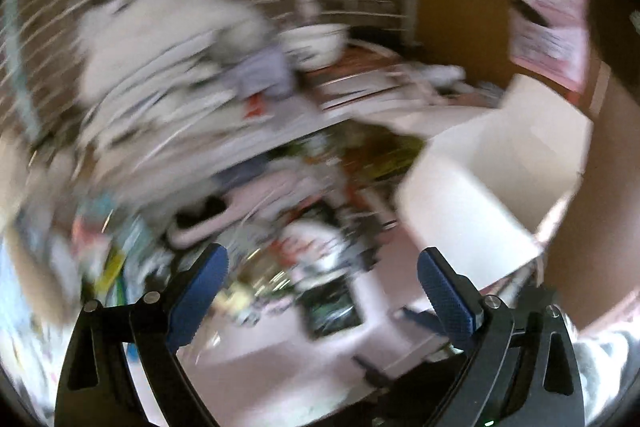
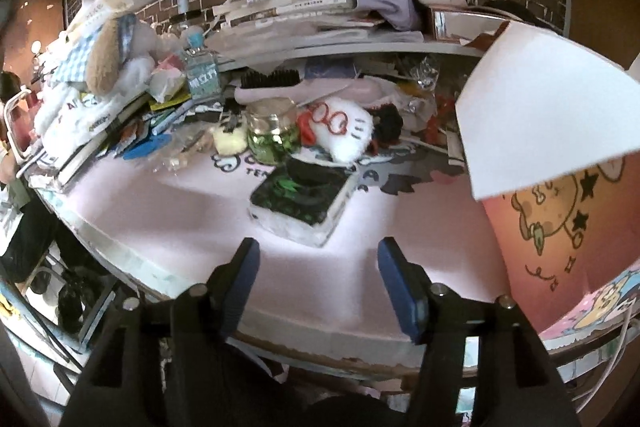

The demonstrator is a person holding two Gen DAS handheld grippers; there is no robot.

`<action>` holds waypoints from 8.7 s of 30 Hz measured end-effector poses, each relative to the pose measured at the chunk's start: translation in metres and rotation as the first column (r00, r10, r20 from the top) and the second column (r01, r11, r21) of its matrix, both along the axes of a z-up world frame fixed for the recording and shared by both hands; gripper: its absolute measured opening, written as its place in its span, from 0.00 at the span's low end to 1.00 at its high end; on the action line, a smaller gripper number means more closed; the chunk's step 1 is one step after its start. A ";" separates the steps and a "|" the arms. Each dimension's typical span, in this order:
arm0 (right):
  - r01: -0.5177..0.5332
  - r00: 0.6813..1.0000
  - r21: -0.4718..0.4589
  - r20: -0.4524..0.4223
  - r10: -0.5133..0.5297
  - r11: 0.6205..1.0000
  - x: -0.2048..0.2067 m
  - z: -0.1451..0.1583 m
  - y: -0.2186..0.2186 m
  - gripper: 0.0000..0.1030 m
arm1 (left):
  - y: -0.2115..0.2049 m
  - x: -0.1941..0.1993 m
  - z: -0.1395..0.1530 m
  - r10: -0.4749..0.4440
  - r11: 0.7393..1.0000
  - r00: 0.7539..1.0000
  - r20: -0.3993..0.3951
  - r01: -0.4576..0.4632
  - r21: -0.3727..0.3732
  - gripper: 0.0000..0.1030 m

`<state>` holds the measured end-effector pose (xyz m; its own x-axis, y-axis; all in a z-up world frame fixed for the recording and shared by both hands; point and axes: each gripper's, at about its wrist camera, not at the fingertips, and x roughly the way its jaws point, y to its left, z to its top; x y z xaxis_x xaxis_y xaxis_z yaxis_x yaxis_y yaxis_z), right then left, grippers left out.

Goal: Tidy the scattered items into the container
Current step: 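Withdraw the left gripper from the box back over the desk, then close the right gripper on the black square pouch, then lift the black pouch with the right gripper and carry it over the box, then lower the pouch into the white box and open the right gripper, then withdraw the right gripper from the box back over the desk, then move the left gripper to the clear bag with metal hair clip and grasp it, then lift the clip bag with the left gripper and carry it over the box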

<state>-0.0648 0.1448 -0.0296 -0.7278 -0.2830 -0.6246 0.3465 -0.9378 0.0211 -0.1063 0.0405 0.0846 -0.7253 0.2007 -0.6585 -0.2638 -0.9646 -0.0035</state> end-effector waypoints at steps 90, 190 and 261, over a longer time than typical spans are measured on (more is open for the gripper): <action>0.381 0.887 0.247 -0.368 -0.278 0.891 -0.022 0.125 0.054 0.48 | -0.051 0.045 0.024 0.191 0.979 0.972 -0.136 -0.179 0.092 0.92; -0.101 0.990 0.227 0.120 0.075 0.969 -0.033 0.009 -0.025 0.26 | -0.094 -0.031 -0.104 0.238 0.970 0.963 0.123 -0.243 0.020 0.56; 0.000 0.997 0.297 0.069 -0.021 0.955 -0.034 0.005 -0.017 0.32 | 0.051 -0.030 0.042 -0.262 0.959 0.962 -0.078 0.268 0.088 0.09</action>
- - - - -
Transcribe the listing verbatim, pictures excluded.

The demonstrator is a person holding two Gen DAS handheld grippers; there is no robot.

`<action>` holds waypoints from 8.7 s of 30 Hz measured end-effector poses, each relative to the pose measured at the chunk's start: translation in metres and rotation as the first column (r00, r10, r20 from the top) and the second column (r01, r11, r21) of its matrix, both along the axes of a z-up world frame fixed for the recording and shared by both hands; gripper: its absolute measured opening, written as its place in its span, from 0.00 at the span's low end to 1.00 at its high end; on the action line, a smaller gripper number means more closed; the chunk's step 1 is one step after its start. A ";" separates the steps and a "|" the arms. Each dimension's typical span, in this order:
arm0 (right):
  - r01: -0.5177..0.5332
  - r00: 0.6813..1.0000
  - r21: -0.4718..0.4589
  - r20: -0.4524..0.4223
  - r10: -0.5133..0.5297
  - r11: 0.6205..1.0000
  - x: -0.2048..0.2067 m
  - z: -0.1451..0.1583 m
  - y: -0.2186..0.2186 m
  - gripper: 0.0000..0.1030 m
arm1 (left):
  - y: -0.2115..0.2049 m
  - x: -0.1941..0.1993 m
  - z: -0.1395..0.1530 m
  - r10: -0.4749..0.4440
  - r11: 0.7393..1.0000
  - r00: 0.7539..1.0000
  - r20: -0.3993..0.3951
  - r01: -0.4576..0.4632
  - r21: -0.3727..0.3732
  - gripper: 0.0000..0.1030 m

`<state>` holds the measured end-effector pose (xyz m; its own x-axis, y-axis; all in a z-up world frame fixed for the recording and shared by both hands; point and axes: each gripper's, at about its wrist camera, not at the fingertips, and x roughly the way its jaws point, y to its left, z to its top; x y z xaxis_x xaxis_y xaxis_z yaxis_x yaxis_y yaxis_z), right then left, grippers left out.

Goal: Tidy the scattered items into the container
Current step: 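Withdraw the left gripper from the box back over the desk, then close the right gripper on the black square pouch, then lift the black pouch with the right gripper and carry it over the box, then lower the pouch into the white box and open the right gripper, then withdraw the right gripper from the box back over the desk, then move the left gripper to the clear bag with metal hair clip and grasp it, then lift the clip bag with the left gripper and carry it over the box
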
<state>-0.0648 0.1448 -0.0296 -0.7278 -0.2830 -0.6246 0.3465 -0.9378 0.0211 -0.1063 0.0405 0.0846 -0.7253 0.2007 -0.6585 -0.2638 -0.9646 -0.0035</state> end-effector waypoints at steps 90, 190 and 261, over a longer time than typical spans are measured on (more is open for the gripper): <action>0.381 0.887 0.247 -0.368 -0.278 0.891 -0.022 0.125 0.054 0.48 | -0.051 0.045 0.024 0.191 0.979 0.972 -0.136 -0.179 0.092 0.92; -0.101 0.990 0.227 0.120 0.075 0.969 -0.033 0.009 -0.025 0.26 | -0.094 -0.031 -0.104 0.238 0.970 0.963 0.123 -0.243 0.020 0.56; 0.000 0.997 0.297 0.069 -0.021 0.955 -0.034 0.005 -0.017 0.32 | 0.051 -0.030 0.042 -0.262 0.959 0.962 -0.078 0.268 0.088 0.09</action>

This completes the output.